YOUR ASSIGNMENT: Across the data below, how many lines hold "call"? Answer with that number and nothing else.

MATERIAL PROVIDED:
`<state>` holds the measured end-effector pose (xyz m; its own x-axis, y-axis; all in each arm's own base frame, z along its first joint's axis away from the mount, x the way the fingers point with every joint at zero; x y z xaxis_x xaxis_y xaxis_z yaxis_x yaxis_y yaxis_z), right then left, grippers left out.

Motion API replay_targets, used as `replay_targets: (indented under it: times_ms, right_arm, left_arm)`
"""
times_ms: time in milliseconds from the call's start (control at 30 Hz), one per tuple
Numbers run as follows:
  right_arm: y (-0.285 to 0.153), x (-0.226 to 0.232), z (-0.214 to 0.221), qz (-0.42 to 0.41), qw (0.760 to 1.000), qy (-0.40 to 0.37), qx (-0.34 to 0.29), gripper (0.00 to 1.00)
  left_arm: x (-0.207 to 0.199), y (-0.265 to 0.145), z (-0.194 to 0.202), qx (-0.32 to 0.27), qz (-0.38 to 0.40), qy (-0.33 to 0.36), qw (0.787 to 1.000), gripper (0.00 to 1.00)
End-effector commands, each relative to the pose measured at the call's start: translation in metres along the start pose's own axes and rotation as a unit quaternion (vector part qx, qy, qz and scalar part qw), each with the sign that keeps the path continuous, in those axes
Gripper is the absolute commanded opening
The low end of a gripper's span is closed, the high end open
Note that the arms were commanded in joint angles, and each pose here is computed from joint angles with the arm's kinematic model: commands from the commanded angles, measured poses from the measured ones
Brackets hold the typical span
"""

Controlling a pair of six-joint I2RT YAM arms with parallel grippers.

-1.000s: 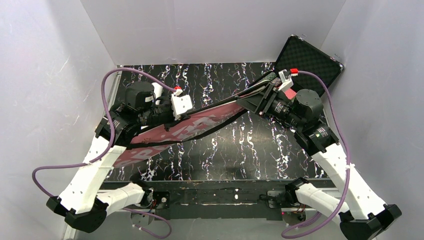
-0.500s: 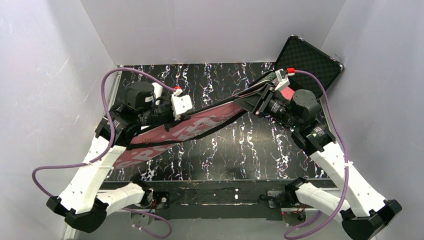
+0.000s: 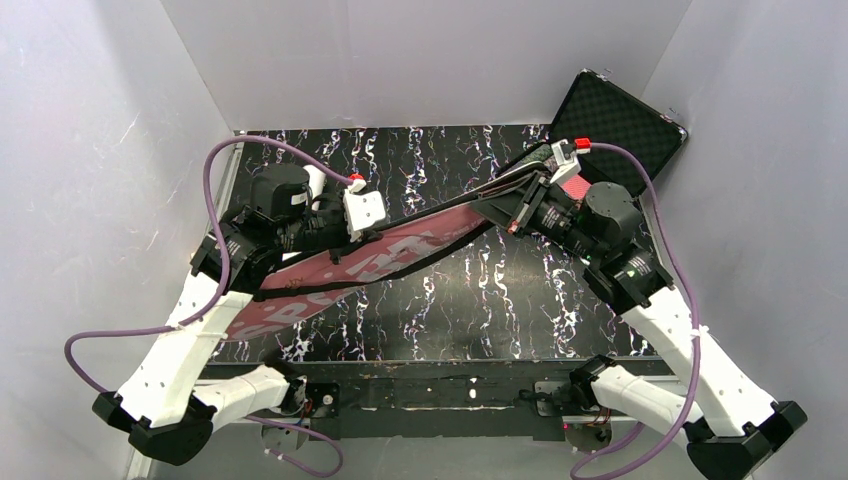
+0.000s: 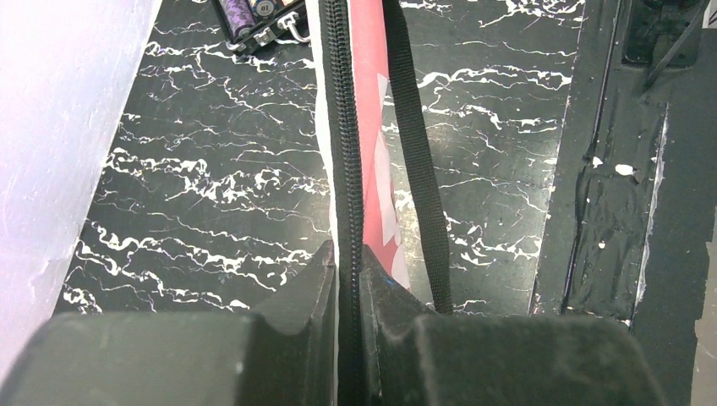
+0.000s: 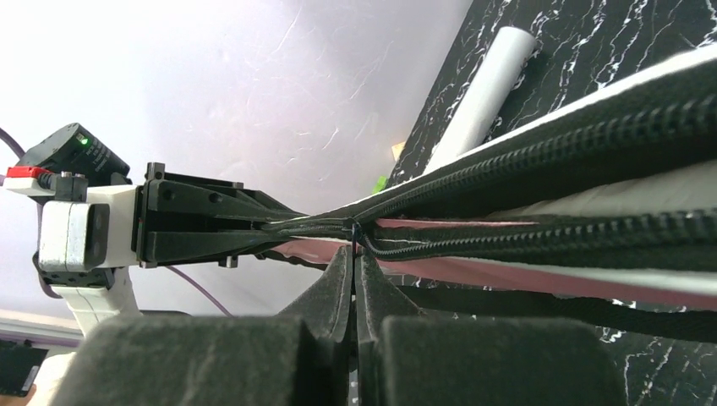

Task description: Pack up the badminton gear

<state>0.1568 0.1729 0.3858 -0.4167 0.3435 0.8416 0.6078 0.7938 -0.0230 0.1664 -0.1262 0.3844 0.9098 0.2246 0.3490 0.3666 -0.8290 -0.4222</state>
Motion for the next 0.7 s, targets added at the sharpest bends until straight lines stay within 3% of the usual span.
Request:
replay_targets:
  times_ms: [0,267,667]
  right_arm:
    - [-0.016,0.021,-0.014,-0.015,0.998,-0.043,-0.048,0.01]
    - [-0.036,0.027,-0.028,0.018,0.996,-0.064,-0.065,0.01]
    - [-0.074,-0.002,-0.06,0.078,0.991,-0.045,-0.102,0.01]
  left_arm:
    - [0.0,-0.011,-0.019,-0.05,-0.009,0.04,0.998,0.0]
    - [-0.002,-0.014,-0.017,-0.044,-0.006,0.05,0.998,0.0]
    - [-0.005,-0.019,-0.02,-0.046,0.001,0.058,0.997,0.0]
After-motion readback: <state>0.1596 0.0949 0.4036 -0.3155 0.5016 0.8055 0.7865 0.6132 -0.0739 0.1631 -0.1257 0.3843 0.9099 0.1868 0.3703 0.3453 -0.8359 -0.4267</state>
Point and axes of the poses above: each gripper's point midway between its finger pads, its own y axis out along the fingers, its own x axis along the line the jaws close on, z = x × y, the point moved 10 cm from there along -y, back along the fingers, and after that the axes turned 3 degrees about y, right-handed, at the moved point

TASK SOLUTION: 2